Data in this exercise

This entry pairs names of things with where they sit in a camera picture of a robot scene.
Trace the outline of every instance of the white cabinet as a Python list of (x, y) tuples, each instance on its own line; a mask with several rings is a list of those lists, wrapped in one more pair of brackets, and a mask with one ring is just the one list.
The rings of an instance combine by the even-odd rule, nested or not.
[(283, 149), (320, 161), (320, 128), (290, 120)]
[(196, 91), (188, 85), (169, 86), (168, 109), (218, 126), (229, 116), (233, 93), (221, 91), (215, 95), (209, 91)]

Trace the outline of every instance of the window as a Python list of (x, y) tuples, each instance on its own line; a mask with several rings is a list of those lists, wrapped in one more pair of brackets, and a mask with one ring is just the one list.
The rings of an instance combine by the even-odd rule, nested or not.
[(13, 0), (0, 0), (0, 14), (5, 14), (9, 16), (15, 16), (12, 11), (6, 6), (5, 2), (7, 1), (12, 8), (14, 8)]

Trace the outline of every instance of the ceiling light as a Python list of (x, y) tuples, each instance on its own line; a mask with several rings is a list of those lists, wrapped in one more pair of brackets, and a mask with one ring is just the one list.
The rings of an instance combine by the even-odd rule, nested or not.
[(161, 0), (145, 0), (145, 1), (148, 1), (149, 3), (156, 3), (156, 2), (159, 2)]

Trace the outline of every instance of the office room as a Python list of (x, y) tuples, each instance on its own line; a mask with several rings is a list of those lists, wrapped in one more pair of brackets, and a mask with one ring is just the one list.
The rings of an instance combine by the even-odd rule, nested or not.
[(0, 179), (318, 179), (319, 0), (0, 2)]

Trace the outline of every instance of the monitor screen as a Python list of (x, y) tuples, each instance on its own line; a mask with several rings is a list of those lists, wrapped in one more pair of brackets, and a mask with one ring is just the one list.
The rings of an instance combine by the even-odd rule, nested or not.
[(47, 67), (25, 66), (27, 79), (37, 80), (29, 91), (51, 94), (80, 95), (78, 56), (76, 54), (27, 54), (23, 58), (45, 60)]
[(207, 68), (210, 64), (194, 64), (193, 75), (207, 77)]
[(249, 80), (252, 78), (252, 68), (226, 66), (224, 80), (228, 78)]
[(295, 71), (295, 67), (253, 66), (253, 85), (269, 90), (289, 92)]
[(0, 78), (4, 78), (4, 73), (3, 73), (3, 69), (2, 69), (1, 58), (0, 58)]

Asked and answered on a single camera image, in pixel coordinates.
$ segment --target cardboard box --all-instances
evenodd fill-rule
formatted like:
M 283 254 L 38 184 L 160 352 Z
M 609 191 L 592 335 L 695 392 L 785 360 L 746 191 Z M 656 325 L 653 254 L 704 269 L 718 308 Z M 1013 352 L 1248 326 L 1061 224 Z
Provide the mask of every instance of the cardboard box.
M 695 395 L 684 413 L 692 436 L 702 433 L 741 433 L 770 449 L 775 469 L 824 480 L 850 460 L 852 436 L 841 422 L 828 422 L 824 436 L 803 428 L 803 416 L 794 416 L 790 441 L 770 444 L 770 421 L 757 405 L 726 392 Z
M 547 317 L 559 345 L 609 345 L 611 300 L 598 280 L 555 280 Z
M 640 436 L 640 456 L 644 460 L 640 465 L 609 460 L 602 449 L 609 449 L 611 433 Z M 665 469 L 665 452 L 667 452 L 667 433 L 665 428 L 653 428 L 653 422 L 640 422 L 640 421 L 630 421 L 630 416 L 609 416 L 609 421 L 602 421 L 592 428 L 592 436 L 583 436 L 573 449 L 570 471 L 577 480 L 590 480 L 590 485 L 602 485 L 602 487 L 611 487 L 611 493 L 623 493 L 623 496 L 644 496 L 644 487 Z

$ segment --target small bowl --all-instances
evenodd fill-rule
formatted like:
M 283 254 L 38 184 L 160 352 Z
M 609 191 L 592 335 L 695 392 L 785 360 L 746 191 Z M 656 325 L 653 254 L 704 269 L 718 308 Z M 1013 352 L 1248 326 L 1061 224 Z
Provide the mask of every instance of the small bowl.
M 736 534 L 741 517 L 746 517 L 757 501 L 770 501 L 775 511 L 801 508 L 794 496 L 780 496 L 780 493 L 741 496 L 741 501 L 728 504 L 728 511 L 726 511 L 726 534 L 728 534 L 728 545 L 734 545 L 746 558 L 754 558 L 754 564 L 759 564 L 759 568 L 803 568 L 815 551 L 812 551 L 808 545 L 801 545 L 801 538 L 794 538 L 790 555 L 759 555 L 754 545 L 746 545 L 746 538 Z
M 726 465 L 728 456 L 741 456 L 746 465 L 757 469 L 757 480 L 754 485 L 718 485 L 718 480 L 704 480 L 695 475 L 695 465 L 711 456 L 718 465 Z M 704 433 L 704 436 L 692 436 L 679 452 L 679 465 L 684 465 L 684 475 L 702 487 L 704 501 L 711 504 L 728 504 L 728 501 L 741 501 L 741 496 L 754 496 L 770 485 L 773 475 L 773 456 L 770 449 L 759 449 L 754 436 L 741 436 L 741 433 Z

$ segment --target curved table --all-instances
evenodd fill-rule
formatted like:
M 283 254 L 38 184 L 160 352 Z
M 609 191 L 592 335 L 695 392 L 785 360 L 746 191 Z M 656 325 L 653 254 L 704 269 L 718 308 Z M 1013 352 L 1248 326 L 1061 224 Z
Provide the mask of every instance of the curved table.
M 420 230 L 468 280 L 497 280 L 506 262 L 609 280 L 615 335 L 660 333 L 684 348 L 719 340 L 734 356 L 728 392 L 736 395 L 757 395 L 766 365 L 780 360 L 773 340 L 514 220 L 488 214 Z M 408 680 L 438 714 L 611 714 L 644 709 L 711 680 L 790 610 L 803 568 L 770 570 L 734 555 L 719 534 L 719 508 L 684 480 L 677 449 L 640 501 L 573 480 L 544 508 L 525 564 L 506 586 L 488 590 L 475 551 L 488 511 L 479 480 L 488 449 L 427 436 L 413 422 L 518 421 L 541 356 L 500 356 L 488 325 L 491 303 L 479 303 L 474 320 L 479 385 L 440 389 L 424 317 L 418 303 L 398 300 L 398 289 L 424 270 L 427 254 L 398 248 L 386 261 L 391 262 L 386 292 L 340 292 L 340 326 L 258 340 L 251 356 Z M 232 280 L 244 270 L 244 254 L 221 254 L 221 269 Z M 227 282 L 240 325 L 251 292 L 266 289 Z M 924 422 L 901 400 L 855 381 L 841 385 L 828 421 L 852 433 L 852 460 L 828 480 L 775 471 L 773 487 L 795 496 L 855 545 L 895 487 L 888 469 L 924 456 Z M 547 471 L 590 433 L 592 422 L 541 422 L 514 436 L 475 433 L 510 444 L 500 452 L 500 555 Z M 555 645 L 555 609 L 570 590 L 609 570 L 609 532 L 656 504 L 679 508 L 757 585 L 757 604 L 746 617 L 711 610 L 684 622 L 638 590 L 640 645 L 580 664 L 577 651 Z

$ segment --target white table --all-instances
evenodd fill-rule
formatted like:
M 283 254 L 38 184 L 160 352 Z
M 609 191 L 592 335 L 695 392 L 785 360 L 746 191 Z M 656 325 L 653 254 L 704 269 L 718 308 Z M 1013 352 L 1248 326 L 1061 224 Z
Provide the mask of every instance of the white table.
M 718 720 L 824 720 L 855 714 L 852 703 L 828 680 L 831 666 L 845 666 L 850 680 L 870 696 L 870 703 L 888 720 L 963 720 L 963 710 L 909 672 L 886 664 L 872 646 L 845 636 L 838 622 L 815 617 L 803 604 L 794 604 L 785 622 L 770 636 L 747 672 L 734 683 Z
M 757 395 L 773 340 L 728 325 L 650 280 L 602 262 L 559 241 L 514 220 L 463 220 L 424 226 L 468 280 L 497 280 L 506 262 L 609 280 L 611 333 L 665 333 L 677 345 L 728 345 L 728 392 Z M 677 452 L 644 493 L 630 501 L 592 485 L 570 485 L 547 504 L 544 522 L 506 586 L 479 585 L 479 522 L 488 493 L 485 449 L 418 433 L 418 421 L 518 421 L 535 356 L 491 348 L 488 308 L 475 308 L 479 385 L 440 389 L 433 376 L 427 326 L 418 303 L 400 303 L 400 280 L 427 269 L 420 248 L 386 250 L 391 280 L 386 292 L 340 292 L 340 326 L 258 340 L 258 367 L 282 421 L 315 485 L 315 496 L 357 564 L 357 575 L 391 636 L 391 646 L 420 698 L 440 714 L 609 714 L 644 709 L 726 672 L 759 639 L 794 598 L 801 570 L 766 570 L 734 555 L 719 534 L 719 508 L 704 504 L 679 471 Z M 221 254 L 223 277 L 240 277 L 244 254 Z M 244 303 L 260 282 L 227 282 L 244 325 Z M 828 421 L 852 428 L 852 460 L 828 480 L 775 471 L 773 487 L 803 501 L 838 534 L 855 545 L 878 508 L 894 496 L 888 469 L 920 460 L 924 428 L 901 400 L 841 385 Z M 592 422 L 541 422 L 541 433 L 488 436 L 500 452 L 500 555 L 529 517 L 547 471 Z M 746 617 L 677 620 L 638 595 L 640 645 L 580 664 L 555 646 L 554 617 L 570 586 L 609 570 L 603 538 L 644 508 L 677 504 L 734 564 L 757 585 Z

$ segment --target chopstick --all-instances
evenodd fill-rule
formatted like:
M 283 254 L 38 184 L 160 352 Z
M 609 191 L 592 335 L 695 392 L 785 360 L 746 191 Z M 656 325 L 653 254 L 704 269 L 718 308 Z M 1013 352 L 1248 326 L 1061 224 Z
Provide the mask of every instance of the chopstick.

Your task
Tally the lines in the records above that contain the word "instances", and give only that number.

Exercise solution
5